The surface hydrostatic forces come from the hydrostatic pressure exerted by the water above the surface of each slice. The equation for hydrostatic pressure from GD:hsPressure is:

\[p=γ\,h\]

The specific weight in this case is the unit weight of water \({γ_{w}}\). The height in this case is the height from the slice surface to the water table. This height is measured from the midpoint of the slice because the resultant hydrostatic force is assumed to act at the slice midpoint (A:Hydrostatic-Force-Slice-Midpoint).

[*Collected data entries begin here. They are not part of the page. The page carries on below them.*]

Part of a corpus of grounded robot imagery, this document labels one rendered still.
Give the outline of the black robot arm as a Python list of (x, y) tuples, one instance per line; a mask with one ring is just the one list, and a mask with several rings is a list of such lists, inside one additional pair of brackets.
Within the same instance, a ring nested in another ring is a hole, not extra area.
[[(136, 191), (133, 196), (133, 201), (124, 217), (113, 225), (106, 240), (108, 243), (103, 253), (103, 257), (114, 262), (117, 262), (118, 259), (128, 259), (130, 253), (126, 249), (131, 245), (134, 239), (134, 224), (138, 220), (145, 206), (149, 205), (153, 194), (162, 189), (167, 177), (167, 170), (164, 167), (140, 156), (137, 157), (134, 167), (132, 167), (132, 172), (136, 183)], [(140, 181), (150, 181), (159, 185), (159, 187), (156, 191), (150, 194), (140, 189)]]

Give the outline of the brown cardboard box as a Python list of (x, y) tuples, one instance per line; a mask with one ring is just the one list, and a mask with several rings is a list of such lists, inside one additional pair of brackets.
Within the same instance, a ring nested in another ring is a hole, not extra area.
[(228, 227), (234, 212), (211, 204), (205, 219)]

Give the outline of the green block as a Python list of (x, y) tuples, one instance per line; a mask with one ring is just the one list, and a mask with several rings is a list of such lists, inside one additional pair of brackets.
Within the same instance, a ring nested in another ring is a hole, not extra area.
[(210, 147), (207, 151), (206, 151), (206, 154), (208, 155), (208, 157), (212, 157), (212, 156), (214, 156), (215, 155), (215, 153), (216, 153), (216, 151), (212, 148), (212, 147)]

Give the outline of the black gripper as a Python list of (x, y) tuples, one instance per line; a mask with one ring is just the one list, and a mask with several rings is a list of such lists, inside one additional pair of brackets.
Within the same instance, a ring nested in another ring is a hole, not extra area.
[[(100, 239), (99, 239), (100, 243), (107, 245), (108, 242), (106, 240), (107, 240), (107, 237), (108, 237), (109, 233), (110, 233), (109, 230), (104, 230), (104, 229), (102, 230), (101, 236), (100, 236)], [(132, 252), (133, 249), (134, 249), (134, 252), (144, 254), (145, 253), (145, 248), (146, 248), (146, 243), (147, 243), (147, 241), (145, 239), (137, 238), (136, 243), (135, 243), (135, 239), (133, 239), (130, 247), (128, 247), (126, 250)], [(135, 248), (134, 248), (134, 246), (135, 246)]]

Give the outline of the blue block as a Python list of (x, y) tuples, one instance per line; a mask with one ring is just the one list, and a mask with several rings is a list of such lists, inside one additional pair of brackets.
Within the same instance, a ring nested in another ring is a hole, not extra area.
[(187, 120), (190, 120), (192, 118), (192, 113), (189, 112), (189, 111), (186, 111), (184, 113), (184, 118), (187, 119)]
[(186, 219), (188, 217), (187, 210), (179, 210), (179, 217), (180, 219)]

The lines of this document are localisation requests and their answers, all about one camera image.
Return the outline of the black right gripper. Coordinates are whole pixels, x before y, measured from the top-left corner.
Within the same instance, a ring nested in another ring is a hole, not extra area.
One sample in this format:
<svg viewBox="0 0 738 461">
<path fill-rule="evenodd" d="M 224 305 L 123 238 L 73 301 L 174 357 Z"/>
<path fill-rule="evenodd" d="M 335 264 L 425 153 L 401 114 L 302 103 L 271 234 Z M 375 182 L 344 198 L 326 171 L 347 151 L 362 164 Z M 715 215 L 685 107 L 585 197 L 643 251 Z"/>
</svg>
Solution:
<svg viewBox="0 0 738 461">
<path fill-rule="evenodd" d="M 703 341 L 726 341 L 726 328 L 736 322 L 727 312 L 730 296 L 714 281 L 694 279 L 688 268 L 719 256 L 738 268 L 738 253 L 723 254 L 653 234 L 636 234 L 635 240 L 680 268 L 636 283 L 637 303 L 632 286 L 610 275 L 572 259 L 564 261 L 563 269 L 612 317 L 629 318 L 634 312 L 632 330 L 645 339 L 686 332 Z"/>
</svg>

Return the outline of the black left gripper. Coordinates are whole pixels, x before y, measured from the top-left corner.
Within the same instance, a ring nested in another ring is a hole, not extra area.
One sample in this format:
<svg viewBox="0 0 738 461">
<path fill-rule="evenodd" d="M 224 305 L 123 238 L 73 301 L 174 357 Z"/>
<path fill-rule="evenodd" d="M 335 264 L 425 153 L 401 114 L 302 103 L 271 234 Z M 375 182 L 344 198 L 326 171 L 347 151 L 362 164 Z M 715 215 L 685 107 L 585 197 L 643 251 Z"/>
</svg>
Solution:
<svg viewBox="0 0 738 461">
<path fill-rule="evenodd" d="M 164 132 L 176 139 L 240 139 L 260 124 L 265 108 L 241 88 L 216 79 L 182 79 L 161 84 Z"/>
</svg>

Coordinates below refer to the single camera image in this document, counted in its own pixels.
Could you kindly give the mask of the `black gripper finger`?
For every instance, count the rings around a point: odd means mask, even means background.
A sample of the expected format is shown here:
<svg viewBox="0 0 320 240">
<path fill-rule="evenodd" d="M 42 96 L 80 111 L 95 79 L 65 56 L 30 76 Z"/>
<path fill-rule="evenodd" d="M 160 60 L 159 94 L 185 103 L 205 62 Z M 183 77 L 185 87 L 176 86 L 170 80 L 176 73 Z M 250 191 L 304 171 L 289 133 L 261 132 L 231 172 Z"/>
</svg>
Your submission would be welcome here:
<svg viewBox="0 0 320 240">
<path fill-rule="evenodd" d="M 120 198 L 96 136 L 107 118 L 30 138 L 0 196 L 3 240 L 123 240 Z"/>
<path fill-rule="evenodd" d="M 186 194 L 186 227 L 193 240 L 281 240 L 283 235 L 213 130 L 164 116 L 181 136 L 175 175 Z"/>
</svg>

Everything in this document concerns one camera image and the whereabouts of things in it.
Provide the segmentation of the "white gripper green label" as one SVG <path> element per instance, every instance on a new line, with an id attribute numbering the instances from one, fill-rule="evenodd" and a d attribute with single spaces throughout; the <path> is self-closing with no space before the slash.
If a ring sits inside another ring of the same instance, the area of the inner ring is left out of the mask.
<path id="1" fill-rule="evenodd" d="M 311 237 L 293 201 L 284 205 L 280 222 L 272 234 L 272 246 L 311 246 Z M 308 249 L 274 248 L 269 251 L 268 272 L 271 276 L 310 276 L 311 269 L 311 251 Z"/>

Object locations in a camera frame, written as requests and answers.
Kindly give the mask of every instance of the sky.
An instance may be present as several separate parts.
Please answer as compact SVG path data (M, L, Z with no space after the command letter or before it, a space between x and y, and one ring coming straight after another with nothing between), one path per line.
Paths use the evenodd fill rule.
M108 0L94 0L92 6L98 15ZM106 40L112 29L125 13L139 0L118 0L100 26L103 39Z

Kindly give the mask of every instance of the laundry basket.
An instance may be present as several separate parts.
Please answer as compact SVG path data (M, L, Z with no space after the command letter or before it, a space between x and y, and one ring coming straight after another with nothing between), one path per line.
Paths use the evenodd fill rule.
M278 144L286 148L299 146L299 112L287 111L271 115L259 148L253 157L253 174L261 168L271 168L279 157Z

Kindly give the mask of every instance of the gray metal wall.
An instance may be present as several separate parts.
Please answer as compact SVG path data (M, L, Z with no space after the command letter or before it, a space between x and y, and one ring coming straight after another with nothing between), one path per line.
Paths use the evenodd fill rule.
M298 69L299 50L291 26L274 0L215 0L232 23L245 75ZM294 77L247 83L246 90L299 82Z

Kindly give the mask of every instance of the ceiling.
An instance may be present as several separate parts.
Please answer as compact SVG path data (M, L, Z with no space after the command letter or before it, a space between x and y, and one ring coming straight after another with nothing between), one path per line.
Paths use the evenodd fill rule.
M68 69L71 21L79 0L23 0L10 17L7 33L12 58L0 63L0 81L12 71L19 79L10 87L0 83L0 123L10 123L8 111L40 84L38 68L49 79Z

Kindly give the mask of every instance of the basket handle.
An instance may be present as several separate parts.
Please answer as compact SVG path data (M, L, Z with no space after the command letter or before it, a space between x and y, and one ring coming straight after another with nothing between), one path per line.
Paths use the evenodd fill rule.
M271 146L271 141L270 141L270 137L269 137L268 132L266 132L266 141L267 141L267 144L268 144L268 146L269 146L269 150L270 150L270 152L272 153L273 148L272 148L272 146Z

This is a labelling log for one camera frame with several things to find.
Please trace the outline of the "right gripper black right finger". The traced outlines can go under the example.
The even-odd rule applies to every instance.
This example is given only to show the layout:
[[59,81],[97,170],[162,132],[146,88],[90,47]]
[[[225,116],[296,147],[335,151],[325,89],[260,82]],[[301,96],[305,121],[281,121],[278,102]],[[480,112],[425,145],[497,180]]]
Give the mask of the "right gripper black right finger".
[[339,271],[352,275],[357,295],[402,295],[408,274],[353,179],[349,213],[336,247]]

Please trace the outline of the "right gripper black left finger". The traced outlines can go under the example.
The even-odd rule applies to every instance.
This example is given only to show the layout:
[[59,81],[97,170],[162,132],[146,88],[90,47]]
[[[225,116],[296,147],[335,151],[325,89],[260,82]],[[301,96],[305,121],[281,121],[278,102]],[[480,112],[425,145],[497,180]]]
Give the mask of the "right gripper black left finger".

The height at the midpoint is the average of the height at slice interface \(i\) and the height at slice interface \(i-1\):

\[\frac{1}{2}\,\left({\boldsymbol{y}_{\text{wt},i}}-{\boldsymbol{y}_{\text{slope},i}}+{\boldsymbol{y}_{\text{wt},i-1}}-{\boldsymbol{y}_{\text{slope},i-1}}\right)\]

Due to A:Plane-Strain-Conditions, only two dimensions are considered, so the surface hydrostatic forces are expressed as forces per meter. The pressures acting on the slices can thus be converted to surface hydrostatic forces by multiplying by the corresponding length of the slice surface \({\boldsymbol{L}_{s,i}}\), assuming the water table does not intersect a slice surface except at a slice edge (A:Water-Intersects-Surface-Edge). Thus, in the case where the height of the water table is above the height of the slope surface, the surface hydrostatic forces are defined as:

\[{\boldsymbol{U}_{\text{g},i}}={\boldsymbol{L}_{s,i}}\,{γ_{w}}\,\frac{1}{2}\,\left({\boldsymbol{y}_{\text{wt},i}}-{\boldsymbol{y}_{\text{slope},i}}+{\boldsymbol{y}_{\text{wt},i-1}}-{\boldsymbol{y}_{\text{slope},i-1}}\right)\]

This equation is the non-zero case of GD:srfWtrF. The zero case is when the height of the water table is below the height of the slope surface, so there is no hydrostatic force.